Ms Manson said: “It’s not for sale, we’re just looking at how much we could make by investing the money.” Regarding its income, she said: “The oil industry has to tell us what it needs.” She added that the report was the first of many.
Head of infrastructure Maggie Sandison said the oil terminal is currently at a “low point” in activity and therefore in income. The money coming in could be increased in two ways – by reducing its hours of operation, it currently operates “24/7”, or by increasing charges.
Mrs Sandison said: “What we currently have is not sustainable so something has to change.
“By changing the operating model [from 24/7] we could change the operating cost and increase return.
“Currently income is generated by harbour dues so we could change the charging mechanism.”
Sale is one option, she said, that was looked at in the report and checked by local government advisers SOLACE (Society of Local Authority Chief Executives).
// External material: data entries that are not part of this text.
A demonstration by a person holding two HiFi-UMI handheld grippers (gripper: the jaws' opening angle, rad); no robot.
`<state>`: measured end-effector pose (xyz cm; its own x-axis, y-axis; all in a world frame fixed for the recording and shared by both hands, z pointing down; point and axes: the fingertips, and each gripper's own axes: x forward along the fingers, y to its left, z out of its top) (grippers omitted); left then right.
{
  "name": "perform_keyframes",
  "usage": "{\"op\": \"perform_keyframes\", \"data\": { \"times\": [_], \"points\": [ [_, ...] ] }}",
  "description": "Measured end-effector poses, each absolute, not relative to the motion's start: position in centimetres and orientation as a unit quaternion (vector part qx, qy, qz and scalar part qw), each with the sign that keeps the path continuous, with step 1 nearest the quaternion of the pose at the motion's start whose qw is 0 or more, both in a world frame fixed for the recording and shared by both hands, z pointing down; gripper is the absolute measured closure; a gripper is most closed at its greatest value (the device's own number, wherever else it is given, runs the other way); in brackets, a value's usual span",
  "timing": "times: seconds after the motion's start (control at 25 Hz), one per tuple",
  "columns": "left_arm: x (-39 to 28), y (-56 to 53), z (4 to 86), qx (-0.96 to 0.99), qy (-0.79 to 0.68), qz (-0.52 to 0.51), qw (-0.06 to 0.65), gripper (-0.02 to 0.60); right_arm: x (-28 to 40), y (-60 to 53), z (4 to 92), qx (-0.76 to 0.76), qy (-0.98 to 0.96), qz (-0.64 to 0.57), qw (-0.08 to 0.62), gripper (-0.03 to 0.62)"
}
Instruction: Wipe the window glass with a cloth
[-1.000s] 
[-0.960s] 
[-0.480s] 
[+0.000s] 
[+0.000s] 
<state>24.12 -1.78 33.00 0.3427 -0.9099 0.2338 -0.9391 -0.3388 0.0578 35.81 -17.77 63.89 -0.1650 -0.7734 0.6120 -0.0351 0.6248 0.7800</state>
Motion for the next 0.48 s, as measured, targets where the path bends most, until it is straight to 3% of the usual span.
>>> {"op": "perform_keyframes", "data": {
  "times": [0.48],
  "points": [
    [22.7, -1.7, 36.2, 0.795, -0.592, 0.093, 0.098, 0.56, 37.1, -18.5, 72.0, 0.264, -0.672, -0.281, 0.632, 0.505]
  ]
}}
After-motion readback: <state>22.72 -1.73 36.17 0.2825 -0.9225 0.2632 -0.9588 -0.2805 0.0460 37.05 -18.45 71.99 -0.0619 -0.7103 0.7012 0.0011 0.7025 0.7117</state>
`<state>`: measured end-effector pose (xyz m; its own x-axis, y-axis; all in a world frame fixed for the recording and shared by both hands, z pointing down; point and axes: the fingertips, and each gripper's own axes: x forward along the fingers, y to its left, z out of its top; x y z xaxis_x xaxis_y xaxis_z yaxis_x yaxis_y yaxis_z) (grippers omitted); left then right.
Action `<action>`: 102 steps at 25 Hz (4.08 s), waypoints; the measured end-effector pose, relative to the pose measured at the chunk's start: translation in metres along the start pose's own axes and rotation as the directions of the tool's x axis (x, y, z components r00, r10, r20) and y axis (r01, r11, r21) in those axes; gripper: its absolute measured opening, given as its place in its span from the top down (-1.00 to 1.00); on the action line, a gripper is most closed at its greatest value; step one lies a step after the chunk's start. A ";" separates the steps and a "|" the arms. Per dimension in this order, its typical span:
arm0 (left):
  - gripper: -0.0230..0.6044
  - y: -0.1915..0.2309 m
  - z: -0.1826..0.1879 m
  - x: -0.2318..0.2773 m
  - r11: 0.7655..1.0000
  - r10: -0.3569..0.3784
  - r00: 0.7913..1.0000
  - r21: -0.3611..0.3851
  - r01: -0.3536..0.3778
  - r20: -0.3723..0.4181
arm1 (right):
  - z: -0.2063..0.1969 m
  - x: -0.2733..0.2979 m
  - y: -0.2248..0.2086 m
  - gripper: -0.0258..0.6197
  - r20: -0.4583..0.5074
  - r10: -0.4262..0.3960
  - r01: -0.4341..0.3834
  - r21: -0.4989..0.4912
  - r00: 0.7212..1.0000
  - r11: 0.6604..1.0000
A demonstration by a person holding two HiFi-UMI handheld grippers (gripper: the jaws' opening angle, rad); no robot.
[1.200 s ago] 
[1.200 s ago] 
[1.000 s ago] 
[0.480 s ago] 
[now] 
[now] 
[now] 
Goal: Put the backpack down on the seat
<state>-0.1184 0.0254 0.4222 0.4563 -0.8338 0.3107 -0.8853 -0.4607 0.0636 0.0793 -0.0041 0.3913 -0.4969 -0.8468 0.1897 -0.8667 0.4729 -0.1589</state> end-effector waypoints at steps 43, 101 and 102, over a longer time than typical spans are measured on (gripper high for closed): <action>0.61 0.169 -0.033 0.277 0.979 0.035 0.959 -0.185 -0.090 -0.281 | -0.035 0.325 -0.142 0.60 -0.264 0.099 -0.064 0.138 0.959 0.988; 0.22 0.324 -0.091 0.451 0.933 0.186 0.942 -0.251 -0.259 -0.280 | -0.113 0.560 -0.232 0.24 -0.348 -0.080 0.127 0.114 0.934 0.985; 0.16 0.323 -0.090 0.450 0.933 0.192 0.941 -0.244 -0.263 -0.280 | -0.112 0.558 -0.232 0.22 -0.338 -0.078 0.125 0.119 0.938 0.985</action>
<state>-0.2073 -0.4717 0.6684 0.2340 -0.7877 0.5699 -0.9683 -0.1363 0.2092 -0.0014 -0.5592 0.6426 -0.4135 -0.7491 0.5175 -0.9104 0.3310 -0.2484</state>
The valuation of £70 million, estimated by SOLACE after financial modelling done by the council, was based on the current low throughput.
Mrs Sandison said it is predicted that the throughput at the terminal will increase in the coming decades before reducing as the terminal runs down, expected to be around 2050.
This week a meeting of the harbour board heard that harbour dues at Sullom Voe could be increased by six per cent, which executive head of finance James Gray said would ensure the organisation would be achieving a financially sustainable budget for 2015/16.
Mr Gray also said that it was expected that gas throughput from Total would start by at least the autumn of next year, in the “last two quarters” of the financial year. He said that £1.349 million was a “realistic” figure for this period, and this would fund council services.